Kubernetes Deployment

Production Kubernetes deployment of Platform-Kernel. StatefulSets for PostgreSQL and ClickHouse, Deployments for stateless Go services, Istio mTLS, Vault Agent sidecar, and horizontal scaling configuration.

This page documents the production Kubernetes deployment architecture for Platform-Kernel. As of April 2026, the project does not ship first-party Helm charts — operators must adapt the Docker Compose stack to their cluster using the patterns described here.
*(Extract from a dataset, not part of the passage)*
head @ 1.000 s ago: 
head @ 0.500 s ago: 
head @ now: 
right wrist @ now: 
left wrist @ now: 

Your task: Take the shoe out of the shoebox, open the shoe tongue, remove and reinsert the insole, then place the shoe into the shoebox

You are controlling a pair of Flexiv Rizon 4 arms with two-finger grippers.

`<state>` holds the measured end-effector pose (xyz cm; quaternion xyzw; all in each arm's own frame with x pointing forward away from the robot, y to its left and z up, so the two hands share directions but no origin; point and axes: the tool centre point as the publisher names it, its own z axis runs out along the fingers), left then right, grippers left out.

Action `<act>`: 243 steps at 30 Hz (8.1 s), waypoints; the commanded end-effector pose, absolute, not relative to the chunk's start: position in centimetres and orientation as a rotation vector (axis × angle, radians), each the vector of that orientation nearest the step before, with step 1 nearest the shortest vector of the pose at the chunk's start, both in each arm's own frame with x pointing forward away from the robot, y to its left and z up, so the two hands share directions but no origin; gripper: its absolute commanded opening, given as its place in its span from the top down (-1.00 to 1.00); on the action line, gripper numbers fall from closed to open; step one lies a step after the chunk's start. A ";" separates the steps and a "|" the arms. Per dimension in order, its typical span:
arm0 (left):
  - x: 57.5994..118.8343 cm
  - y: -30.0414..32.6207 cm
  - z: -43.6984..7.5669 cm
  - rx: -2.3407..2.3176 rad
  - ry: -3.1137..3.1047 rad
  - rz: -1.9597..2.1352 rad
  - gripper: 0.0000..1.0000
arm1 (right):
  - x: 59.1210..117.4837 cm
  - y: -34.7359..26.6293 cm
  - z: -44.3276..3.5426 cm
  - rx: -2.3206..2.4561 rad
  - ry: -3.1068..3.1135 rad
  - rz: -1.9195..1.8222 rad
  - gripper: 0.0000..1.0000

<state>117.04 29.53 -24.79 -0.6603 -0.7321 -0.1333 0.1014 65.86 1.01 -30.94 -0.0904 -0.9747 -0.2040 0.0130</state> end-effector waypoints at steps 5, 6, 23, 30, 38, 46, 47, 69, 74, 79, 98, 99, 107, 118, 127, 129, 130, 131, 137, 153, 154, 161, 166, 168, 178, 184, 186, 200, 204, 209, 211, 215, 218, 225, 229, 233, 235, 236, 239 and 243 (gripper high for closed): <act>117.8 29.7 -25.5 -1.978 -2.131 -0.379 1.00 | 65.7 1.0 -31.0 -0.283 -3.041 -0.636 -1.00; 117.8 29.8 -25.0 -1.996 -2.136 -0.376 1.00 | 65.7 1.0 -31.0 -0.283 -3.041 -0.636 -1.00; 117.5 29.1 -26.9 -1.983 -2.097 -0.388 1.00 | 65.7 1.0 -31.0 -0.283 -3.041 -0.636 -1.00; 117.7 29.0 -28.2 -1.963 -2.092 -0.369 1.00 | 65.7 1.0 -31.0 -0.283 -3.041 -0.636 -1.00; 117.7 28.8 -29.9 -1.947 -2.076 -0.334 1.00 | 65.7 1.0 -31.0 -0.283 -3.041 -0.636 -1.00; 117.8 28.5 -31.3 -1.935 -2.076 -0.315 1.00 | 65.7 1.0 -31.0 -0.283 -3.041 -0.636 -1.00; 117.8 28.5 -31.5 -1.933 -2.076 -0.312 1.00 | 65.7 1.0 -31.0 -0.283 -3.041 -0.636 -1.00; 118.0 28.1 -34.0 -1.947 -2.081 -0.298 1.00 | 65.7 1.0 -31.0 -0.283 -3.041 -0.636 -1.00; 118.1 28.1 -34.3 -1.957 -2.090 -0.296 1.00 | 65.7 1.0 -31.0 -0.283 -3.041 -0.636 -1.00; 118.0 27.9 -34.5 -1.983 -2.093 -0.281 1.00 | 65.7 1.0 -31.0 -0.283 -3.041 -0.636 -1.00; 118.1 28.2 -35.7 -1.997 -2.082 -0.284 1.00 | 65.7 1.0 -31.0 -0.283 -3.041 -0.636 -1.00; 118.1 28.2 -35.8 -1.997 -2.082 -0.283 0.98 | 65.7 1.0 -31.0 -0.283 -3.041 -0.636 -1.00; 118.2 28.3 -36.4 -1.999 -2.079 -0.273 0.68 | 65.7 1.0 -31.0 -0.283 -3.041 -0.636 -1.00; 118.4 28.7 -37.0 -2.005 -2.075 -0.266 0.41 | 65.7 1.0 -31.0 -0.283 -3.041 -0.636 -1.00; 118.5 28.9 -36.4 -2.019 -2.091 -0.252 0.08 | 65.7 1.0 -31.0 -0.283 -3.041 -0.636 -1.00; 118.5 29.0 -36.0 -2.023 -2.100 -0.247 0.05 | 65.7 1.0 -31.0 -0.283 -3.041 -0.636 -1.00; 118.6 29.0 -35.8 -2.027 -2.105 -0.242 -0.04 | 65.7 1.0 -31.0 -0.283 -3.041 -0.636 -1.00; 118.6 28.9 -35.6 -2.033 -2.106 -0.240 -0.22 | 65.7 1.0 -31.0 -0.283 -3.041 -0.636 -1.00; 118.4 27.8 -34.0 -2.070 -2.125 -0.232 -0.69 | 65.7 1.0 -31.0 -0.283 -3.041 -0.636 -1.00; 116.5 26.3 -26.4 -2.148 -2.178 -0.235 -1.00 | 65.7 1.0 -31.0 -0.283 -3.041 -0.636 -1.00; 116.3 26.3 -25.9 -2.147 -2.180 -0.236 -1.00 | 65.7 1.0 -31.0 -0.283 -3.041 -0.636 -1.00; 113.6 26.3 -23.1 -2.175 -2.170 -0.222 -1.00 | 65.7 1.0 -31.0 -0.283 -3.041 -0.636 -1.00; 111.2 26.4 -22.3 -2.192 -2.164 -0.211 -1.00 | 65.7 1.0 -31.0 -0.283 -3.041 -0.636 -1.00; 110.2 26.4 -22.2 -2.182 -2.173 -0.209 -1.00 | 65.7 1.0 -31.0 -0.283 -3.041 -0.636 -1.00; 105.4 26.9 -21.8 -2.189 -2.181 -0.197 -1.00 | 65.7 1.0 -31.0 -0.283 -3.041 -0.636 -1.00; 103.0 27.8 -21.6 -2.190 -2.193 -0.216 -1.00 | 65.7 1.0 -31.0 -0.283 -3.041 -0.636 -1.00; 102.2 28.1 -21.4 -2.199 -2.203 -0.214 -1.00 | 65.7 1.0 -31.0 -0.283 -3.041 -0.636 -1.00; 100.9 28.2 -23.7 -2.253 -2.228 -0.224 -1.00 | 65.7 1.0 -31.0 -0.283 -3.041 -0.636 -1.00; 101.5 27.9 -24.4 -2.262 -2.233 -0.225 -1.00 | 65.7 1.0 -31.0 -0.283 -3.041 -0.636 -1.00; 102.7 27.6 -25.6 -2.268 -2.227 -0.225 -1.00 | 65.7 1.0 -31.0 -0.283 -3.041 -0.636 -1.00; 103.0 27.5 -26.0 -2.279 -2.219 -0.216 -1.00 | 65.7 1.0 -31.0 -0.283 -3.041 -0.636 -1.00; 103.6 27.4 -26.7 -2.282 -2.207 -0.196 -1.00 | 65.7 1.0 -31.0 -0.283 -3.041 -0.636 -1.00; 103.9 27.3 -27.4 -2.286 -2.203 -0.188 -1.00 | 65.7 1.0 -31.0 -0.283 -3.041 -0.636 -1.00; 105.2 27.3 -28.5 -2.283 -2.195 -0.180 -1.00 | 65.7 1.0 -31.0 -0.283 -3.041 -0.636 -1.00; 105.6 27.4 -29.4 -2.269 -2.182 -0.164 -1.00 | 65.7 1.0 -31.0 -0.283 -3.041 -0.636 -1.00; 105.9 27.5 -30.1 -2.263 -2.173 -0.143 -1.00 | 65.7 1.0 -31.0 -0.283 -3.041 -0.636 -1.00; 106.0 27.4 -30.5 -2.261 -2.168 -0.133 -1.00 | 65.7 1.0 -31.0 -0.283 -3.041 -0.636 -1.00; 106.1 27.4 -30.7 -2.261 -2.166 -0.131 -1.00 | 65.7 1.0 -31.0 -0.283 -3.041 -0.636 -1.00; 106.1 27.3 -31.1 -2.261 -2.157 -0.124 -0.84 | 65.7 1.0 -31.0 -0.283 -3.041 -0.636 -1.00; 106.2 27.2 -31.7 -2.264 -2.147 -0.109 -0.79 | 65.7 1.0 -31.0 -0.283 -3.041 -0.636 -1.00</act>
Each Go service image is built from the project's multi-stage Dockerfile and pushed to GHCR (see CI pipeline).

Recommended toolchain:

Kubernetes 1.36 (April 2026 GA)
Helm 4.1.4
Istio 1.29.2 (service mesh, mTLS enforcement)
cert-manager 1.17+ (TLS certificate lifecycle)

Architecture Overview

Loading diagram...

Namespace Layout

kubectl create namespace platform-infra     # Stateful: PG, CH, Kafka, Vault
kubectl create namespace platform-services  # Go services
kubectl create namespace platform-ingress   # Envoy (Ingress)
kubectl create namespace istio-system       # Istio control plane

Docker Images

Each Go service is built using a two-stage Dockerfile:

Builder stage: golang:1.26.1-alpine — compiles a static binary with CGO_ENABLED=0 for cross-platform compatibility
Runtime stage: alpine:3.21 — minimal image, non-root user appuser (UID 10001), only ca-certificates, wget, tzdata

# Shared build pattern (all 12 Go services):
FROM golang:${GO_VERSION}-alpine AS builder
ARG TARGETOS TARGETARCH
RUN CGO_ENABLED=0 GOOS=$TARGETOS GOARCH=$TARGETARCH \
    go build -ldflags="-s -w" -o /service ./cmd/<service>

FROM alpine:${ALPINE_VERSION}
RUN adduser -D -u 10001 appuser
COPY --from=builder /service /service
USER appuser
EXPOSE 8080 50050
ENTRYPOINT ["/service"]

Images are published to GHCR:

ghcr.io/<org>/platform-kernel/<service>:<git-sha>

The CI pipeline (ci.yml) builds and pushes on every merge to main.

CI and Image Registry

The ci.yml pipeline (GitHub Actions) builds production images using the docker-build job. Required secrets and variables:

Secret / Variable	Description
`REGISTRY_TOKEN`	GHCR push credentials
`SONAR_TOKEN`	SonarQube 25.1 SAST upload
`STAGING_SSH_KEY`	SSH key for staging deploy
`STAGING_HOST`	Staging server hostname
`STAGING_USER`	SSH user on staging
`STAGING_WORK_DIR`	Working directory on staging

Build args passed to every docker build:

docker build \
  --build-arg GO_VERSION=1.26 \
  --build-arg ALPINE_VERSION=3.21 \
  -t ghcr.io/<org>/platform-kernel/iam:<sha> \
  -f services/iam/Dockerfile \
  .   # Build context = monorepo root (required for go.work)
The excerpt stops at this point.